With the recent redesign of FBI.gov, the Federal Bureau of Investigation has launched the National Stolen Art File, as it noted last week. This new database contains information about thousands of stolen art items across the US, from books to paintings to stamps, even. It’s available at http://www.fbi.gov/about-us/investigate/vc_majorthefts/arttheft/national-stolen-art-file.
(Before you get into searching, read the site’s description of what is qualified for listing in the file: “The object must be uniquely identifiable and have historical or artistic significance.” That’s a pretty wide mandate. Also it has to be worth at least $2000 “or less if associated with a major crime.”)
The search form on the right allows you to specify the type of object — from Altar to Wine Cooler — with a few other fields including title, maker, period, and “additional data,” which I think is a full-text keyword search. I specified just that I was looking for information on stolen books, and didn’t fill out any other fields.
I got around 300 results in groups of 20. Result pages include the name of the book and the copyright (or period date; I don’t think anything’s copyright 1366.) Sometimes a thumbnail image of the item is available. (The FBI announcement of the NSAF launch notes that there are about 7,000 images in the database right now.) Clicking the item gives you a spaces for some additional information, like dimension and materials, but descriptive information varies a lot.
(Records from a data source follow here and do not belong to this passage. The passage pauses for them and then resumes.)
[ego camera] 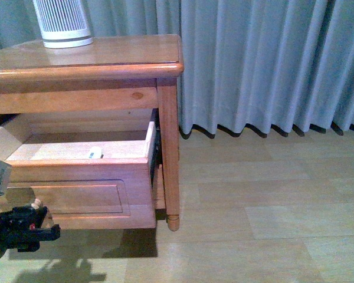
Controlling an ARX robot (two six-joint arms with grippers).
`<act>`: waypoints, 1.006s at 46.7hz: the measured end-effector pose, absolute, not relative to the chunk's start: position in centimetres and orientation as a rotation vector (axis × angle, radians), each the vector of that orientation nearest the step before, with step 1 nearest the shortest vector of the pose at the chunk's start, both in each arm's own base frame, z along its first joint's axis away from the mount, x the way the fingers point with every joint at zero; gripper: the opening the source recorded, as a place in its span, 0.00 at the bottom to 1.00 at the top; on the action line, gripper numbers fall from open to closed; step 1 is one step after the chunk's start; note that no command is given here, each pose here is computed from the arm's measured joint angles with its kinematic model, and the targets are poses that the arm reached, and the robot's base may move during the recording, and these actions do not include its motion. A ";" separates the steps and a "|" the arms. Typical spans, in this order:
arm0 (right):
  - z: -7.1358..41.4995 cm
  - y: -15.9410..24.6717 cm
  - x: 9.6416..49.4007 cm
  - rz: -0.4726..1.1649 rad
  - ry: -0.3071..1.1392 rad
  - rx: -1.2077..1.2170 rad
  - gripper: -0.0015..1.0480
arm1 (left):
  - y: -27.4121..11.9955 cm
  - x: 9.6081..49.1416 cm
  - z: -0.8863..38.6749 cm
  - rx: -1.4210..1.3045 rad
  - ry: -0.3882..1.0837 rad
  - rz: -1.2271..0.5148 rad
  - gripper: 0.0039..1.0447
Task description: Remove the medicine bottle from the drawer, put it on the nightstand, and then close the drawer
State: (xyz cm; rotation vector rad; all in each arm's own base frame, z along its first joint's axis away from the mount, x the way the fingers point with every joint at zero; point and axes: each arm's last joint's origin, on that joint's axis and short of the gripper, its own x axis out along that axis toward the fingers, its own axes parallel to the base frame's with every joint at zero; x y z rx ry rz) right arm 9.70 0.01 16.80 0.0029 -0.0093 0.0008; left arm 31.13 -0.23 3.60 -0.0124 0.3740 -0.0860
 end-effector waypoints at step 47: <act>16.8 0.0 9.7 0.001 -0.009 0.003 0.93 | 0.5 22.0 17.0 -0.029 0.180 -0.115 0.94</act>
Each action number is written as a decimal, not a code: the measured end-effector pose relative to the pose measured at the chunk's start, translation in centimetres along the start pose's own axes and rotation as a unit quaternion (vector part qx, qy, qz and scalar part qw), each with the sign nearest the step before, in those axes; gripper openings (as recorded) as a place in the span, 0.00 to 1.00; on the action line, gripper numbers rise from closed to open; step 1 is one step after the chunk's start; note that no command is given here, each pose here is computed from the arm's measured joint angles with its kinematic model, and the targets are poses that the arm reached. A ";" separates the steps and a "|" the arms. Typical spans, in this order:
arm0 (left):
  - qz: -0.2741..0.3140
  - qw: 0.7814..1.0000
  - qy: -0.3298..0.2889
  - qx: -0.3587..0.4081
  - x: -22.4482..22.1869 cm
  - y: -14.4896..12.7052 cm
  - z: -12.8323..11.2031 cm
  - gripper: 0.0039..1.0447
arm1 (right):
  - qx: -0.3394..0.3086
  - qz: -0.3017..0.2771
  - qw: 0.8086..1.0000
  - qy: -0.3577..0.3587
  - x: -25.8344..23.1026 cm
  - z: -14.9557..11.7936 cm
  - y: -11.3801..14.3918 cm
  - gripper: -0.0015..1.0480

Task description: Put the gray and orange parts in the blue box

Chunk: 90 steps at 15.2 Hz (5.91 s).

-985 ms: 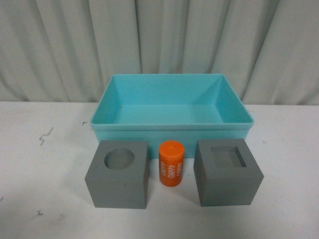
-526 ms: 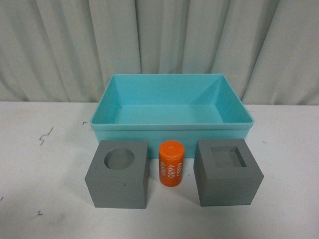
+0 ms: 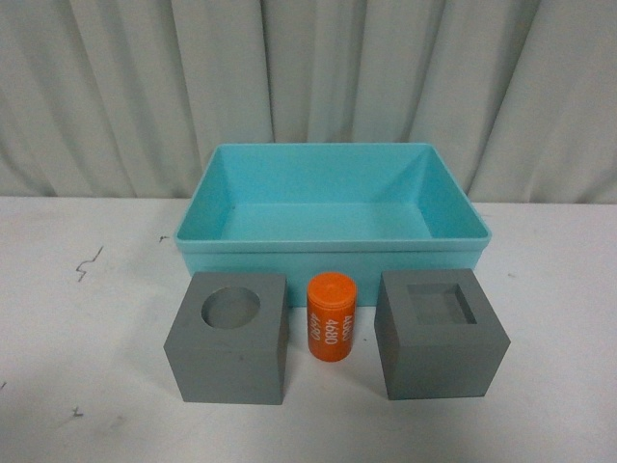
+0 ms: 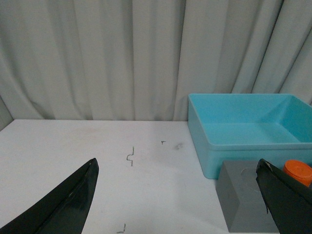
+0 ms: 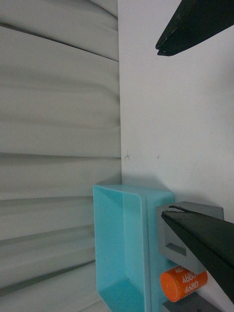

The books were sometimes but not always particularly old; The Method of Manjusri’s Secret Yoga for Observing the Self and Becoming a Buddha in One Chapter, produced in China in 1316, was next to Speech of Acceptance Upon the Award of the Nobel Prize for Literature (William Faulkner, 1951) and near Walt Whitman: a selection of the manuscripts, books and association items gathered by Charles E. Feinberg (1955.)
The most surprising omission in the database listing was any kind of date of listing or notation on when the item was added to the database. I can also imagine that an RSS feed of new items in specific categories would be useful — if I were an antique dealer, for example, it’d be good to have an RSS feed of antiques reported stolen to the FBI, so I could stay aware of stolen items.